DRG from FMS IgG–injected mice have increased GFAP immunoreactivity (A), which is indicative of increased satellite glial cell activity, compared with HC IgG injected mice when the percentage area of GFAP immunoreactivity and GFAP mean pixel intensity are quantified and normalized to the DAPI signal (B). Gfap and s100b gene expression is elevated in the DRG of mice injected with FMS IgG compared with HC IgG (C). The number of Iba1-immunoreactive macrophages was unchanged, as was the percentage area of Iba1 immunoreactivity, when comparing HC IgG– and FMS IgG–injected mice (D and E). Gene expression of Aif1 (Iba1 gene) and Itagm (gene for CD11b, another macrophage marker) was elevated in FMS IgG–injected mice compared with HC IgG–injected mice (F). Scale bars: 50 μm. qPCR data were normalized to Hprt1 expression analyzed using the 2^–ΔΔCt method.

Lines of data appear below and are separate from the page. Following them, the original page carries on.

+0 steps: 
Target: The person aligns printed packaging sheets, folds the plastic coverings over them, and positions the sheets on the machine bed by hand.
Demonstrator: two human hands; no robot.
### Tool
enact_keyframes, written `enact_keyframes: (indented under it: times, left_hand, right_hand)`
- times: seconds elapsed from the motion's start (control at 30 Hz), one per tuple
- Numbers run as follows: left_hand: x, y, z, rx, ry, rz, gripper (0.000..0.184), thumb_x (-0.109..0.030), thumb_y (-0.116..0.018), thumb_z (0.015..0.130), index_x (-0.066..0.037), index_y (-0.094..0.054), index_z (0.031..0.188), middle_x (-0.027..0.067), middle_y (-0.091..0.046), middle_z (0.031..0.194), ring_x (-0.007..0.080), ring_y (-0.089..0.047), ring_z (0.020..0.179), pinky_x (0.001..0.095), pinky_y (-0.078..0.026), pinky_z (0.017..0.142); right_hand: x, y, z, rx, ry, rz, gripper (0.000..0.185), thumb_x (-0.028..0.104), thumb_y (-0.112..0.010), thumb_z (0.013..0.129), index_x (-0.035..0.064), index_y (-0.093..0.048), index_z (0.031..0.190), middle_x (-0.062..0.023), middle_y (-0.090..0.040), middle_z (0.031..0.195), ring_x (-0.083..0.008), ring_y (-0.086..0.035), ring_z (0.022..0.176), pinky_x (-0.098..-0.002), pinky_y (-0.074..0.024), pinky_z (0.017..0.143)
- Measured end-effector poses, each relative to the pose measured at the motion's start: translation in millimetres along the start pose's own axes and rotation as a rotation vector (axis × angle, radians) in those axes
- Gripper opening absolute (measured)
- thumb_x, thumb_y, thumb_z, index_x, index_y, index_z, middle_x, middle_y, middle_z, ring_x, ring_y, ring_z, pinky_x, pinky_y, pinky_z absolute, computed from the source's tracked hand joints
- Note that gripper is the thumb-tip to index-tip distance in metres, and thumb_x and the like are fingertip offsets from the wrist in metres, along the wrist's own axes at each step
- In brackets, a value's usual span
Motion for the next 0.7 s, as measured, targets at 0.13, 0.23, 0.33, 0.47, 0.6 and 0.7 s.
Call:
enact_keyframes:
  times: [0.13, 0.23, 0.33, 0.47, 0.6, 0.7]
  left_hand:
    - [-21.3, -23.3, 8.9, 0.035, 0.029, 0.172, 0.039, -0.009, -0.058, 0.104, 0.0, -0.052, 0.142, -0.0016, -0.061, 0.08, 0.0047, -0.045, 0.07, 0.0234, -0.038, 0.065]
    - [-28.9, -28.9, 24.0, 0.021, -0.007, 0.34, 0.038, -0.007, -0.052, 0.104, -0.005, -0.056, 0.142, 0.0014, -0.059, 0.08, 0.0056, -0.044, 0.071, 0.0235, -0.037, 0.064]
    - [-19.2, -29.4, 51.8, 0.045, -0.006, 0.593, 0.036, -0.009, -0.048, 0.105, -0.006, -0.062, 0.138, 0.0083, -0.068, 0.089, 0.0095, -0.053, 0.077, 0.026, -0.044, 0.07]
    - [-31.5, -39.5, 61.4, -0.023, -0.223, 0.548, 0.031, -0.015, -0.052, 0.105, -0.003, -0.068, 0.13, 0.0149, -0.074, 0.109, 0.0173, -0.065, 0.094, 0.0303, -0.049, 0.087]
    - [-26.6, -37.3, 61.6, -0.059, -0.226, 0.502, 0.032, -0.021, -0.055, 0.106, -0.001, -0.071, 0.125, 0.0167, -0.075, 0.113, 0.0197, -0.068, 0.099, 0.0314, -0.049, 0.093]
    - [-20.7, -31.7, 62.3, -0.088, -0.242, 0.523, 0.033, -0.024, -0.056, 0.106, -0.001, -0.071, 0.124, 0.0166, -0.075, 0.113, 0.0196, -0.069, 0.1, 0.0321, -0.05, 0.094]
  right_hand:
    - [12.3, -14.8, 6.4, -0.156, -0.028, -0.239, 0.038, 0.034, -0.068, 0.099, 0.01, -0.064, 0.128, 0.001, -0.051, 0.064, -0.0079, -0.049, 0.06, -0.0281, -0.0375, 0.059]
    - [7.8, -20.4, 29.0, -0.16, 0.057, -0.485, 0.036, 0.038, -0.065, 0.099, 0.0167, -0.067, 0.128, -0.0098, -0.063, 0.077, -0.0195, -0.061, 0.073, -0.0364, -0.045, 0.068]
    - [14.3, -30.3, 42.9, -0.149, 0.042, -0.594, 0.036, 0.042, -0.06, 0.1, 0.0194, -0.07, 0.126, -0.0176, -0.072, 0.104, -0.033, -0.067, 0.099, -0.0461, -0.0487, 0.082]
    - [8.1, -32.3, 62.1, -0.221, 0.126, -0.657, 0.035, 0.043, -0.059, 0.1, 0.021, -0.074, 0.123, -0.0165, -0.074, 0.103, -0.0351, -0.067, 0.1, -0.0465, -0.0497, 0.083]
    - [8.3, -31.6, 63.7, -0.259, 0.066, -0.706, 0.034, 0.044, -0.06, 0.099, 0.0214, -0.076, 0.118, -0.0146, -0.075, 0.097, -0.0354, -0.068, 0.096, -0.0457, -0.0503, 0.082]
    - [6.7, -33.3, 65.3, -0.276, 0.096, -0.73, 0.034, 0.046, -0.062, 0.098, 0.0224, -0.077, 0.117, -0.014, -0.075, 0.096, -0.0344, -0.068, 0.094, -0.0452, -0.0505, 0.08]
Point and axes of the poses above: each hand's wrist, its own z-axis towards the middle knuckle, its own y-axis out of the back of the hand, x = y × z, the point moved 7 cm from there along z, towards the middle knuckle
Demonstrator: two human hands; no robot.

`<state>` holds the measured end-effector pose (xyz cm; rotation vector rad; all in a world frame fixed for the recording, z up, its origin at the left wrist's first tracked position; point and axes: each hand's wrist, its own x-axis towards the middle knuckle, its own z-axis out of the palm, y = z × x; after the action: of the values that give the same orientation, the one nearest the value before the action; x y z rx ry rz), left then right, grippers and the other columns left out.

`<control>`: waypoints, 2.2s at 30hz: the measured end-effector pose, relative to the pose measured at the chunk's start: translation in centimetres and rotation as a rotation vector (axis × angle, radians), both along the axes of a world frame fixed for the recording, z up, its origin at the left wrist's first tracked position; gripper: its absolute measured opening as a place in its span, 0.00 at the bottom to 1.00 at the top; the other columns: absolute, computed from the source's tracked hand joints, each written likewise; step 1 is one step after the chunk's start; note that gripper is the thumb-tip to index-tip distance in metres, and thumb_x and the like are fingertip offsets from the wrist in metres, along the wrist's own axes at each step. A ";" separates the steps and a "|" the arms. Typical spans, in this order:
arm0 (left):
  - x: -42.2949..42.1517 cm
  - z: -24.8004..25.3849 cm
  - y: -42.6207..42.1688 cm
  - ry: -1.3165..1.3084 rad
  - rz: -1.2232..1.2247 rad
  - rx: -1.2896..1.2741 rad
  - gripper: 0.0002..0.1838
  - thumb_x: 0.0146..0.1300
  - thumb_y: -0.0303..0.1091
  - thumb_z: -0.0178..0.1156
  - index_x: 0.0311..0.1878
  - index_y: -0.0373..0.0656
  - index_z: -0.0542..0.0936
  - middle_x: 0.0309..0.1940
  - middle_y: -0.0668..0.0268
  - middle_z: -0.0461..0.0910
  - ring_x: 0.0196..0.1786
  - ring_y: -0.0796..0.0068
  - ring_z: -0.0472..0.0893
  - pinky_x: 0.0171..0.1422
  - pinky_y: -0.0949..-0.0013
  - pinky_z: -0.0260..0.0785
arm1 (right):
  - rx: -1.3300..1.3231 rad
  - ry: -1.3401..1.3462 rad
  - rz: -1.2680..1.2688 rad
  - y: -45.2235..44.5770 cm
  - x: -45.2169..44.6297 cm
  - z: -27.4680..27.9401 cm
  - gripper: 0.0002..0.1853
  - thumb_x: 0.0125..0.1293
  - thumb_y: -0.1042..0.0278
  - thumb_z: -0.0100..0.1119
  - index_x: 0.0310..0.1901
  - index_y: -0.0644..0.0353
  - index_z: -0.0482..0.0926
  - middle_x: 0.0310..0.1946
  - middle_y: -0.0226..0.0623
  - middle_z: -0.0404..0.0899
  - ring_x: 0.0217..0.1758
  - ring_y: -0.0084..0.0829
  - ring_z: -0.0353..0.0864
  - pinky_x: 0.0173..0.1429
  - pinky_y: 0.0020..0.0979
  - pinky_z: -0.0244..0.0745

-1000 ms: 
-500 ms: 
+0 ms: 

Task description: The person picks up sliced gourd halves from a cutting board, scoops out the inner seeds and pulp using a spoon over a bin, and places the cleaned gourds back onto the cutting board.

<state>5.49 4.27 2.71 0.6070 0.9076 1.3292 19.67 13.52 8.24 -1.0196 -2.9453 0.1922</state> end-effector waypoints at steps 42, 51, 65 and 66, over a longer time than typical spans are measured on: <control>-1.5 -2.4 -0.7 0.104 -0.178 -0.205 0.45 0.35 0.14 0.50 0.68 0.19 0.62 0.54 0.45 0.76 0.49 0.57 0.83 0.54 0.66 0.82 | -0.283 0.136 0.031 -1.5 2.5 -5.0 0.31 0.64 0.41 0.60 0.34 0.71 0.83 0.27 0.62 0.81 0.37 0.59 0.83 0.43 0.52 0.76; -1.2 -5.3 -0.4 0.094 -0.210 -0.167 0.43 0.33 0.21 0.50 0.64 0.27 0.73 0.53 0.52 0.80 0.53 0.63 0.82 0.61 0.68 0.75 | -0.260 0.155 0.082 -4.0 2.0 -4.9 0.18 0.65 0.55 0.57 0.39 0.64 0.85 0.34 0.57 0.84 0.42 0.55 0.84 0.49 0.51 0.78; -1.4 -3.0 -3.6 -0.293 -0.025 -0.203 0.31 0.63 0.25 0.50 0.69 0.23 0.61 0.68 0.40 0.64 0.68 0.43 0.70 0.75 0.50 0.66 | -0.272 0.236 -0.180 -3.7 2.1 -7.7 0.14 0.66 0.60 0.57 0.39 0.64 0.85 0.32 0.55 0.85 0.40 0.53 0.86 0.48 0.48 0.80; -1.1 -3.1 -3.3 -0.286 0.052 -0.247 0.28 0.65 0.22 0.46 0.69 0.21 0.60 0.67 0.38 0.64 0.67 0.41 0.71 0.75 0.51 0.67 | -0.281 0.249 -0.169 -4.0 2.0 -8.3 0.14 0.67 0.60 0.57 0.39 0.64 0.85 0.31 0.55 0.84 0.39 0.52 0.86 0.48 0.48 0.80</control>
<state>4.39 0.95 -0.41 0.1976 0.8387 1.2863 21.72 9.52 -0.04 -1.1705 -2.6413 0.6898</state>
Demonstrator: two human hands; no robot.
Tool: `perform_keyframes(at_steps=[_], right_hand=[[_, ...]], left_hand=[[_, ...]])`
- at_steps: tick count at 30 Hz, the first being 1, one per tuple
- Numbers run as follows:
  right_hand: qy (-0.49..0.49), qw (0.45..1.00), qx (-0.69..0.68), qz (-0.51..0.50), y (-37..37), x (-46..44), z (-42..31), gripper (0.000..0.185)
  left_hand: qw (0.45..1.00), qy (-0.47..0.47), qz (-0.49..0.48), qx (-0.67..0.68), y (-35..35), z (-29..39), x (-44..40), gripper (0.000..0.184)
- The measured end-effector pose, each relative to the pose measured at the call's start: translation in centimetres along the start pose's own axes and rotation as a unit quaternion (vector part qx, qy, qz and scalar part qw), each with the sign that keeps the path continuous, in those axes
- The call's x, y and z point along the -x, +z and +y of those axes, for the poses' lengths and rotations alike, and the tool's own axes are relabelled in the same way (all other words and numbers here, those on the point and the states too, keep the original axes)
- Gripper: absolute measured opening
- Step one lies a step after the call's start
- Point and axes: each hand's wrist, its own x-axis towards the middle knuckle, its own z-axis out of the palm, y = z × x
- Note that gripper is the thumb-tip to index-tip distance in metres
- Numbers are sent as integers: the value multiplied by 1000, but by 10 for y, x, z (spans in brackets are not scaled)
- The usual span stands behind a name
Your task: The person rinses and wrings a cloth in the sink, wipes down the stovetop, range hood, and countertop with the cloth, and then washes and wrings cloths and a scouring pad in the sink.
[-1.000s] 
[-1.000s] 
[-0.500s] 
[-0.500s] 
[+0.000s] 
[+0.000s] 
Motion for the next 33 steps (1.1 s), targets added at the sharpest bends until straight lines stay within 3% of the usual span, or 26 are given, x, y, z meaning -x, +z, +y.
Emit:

Serum levels of TNF (G), CXCL1 (H), IL-2 (I), IL-5 (J), IL-6 (K), IL-10 (L), and IFN-γ (M) were measured and there were no differences between groups. The dashed lines indicate the lower limit of quantification (LLOQ) and the dotted lines indicate the lower limit of detection (G–M). Line and whiskers indicate mean ± SEM (n = 4–6). Differences between FMS IgG and HC IgG were analyzed with Mann-Whitney U test (B–F). Cytokine levels were compared between saline, HC, and FMS with 1-way ANOVA followed by Tukey’s post hoc test for each analyte (G–M) except IL-6, which was not analyzed statistically because most values were below the LLOQ. *P < 0.05, **P < 0.01, ***P < 0.001.